製鉄所の建設予定地は王都東部、リーム川の北岸に位置するメフィル旧市街の遺跡である。元より奴隷商人から奪った奴隷を集住させる施設を設置する予定の場所であり、優しい同居人は職住一致を強力に推進する方針とみえる。現在は王政府を通じ契約した建築業者が敷地を取り囲む壁を建設している段階で、R3を使って眺めると、もうすぐ丸太でできた壁が敷地を囲いつつある様が観察できる。
「そのうち職員の教育にも着手しなければなりませんが、その辺は壁ができてからなのです」
「しかし、便利だよね、これ。出歩かなくても街の様子がわかるよ」
「お陰で、手を抜いたらすぐわかるのです。クレームを入れる準備はできています」
机に載った電話機を叩きながら、同居人は淡々と告げる。実に頼もしい姿である。権力の威風を感じて、上界から眺める三毛猫は思わず身震いする。
「まあ、現在、計画は初期段階、基本的な道具が使えるか検討している段階です。今しばらくはのんびりできることでしょう。でも、本格的な実証試験が始まれば、そうも行きません」
「うん、まあそうだろうね」
「そこで、貴方の力も借りようと思うのです」
「えっ」
その反応に、うにゃ?とレーニンも思わず頭を上げる。少年は意表を突かれたという趣だが、三毛猫にしてみれば、その反応の方が意外である。
「力を借りる?」
「貴方も見習いとはいえ、魔法使いなのです。その能力を活かして、私の助手をして欲しいのです」
「いや、でも、僕は」
「大丈夫、鋏と魔法は使いようです。それに、私に考えがあるのです」
そう告げると、同居人はおもむろに受話器を取り上げ、どこかと連絡を取り始める。話を聞く限り、相手は『塔』の事務局らしい。施設利用に関して何やら照会している。
「考えって、一体何をするつもりなの?」
「思えば、私は貴方が魔術を使うところを見たことがないのです。折角ですから、この機会に見せて貰おうと思うのです」
「いや、そういう短慮はよくないと思うんだ」
「実験と観察から考察を深めることも時には必要なのです」
そんな言い合いをしているうちに、例によって、三毛猫の昼食を携えたサーラがやって来る。今日は肉厚の牛っぽい肉を軽く炙ったものである。芳しい香りに誘われて、レーニンはメイドの足元に駆け寄る。

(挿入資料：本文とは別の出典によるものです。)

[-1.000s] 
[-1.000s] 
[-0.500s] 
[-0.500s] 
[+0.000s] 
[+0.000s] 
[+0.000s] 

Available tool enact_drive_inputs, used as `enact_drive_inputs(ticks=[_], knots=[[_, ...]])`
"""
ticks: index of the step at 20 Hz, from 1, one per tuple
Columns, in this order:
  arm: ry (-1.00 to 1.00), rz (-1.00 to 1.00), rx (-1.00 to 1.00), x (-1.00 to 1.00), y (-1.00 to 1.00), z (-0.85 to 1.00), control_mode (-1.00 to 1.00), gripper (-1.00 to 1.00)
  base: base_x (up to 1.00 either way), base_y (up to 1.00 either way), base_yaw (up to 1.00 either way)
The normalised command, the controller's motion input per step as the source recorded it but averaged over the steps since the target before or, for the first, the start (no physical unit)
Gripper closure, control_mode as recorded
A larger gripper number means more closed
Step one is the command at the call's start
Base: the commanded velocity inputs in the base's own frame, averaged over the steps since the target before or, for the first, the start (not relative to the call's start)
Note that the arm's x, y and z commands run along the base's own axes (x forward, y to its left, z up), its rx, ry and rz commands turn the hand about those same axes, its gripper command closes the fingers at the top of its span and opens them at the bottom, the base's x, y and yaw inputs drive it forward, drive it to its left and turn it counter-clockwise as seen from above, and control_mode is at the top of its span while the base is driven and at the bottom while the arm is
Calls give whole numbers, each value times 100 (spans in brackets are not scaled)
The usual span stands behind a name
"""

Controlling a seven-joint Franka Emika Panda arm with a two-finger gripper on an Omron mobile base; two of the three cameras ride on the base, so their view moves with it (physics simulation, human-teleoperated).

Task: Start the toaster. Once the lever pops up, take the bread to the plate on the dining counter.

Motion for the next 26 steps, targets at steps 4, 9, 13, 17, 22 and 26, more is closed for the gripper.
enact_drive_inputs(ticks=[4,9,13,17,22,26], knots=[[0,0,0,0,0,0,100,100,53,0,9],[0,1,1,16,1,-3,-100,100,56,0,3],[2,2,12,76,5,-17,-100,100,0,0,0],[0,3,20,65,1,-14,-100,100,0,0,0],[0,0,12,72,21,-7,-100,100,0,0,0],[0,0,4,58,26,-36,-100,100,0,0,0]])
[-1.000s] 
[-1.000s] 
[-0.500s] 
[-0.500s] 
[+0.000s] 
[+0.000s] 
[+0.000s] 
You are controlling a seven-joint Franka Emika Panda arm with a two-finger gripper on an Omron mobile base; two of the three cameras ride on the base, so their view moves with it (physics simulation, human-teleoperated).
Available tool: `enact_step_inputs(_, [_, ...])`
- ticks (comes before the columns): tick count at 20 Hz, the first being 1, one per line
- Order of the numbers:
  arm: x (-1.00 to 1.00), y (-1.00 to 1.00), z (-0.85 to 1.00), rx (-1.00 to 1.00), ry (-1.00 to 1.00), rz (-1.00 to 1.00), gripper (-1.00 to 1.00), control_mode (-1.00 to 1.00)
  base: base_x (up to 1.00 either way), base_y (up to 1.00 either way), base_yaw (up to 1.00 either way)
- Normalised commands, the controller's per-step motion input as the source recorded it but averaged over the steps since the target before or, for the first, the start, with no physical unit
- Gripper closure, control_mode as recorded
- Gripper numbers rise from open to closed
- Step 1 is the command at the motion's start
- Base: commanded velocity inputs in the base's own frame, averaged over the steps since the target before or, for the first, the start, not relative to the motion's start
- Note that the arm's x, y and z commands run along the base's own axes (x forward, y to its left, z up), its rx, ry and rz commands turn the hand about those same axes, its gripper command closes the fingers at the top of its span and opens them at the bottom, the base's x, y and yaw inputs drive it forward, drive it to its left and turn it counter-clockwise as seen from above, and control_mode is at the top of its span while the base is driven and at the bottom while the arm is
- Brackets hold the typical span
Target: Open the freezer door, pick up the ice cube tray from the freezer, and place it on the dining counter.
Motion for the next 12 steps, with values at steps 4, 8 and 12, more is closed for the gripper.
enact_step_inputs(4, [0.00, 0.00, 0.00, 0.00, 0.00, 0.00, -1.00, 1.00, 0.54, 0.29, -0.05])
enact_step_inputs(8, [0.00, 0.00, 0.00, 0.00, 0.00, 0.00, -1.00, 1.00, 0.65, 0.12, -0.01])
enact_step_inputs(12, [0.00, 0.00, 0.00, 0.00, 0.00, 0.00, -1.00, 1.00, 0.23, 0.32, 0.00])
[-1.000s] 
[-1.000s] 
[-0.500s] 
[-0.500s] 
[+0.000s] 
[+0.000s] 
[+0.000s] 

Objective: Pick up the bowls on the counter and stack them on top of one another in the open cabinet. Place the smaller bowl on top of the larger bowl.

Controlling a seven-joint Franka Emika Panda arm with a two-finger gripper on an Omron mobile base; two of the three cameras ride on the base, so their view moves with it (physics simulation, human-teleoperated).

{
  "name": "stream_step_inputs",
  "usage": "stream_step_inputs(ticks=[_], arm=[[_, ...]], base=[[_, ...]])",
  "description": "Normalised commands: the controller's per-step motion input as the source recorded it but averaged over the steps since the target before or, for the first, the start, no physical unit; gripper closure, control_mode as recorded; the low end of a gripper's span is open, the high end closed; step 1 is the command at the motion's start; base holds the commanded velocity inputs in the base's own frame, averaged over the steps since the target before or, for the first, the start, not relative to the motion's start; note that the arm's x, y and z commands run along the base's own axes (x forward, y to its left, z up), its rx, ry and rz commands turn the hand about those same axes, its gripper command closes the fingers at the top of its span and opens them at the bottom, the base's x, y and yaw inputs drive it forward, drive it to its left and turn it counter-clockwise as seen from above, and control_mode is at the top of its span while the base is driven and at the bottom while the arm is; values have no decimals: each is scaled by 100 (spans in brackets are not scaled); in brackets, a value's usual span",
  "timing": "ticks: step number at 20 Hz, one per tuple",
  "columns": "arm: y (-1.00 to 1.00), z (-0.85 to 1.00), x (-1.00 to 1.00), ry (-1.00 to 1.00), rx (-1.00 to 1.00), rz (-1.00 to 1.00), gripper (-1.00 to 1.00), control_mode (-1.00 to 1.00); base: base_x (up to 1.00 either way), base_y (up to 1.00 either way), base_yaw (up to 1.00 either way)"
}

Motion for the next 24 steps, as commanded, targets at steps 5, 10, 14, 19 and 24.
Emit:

「大丈夫なのです。そう悪いことにはならないはずなのです」
「そんなに言うなら仕方がないなぁ。本当に危ないから、気を付けてね」
結局、同居人が押し切る形でエリオが了承を示す。レーニンの食事が済むのを待ってから出発する段取りである。しかし、そこはかとなく不穏な気配が漂っているのは、一体どういうことなのだろうか。美味しい肉を食みながら、三毛猫は少しだけ不安な気分となった。
長い茶番を越えて、ようやく本題に辿り着いた格好です。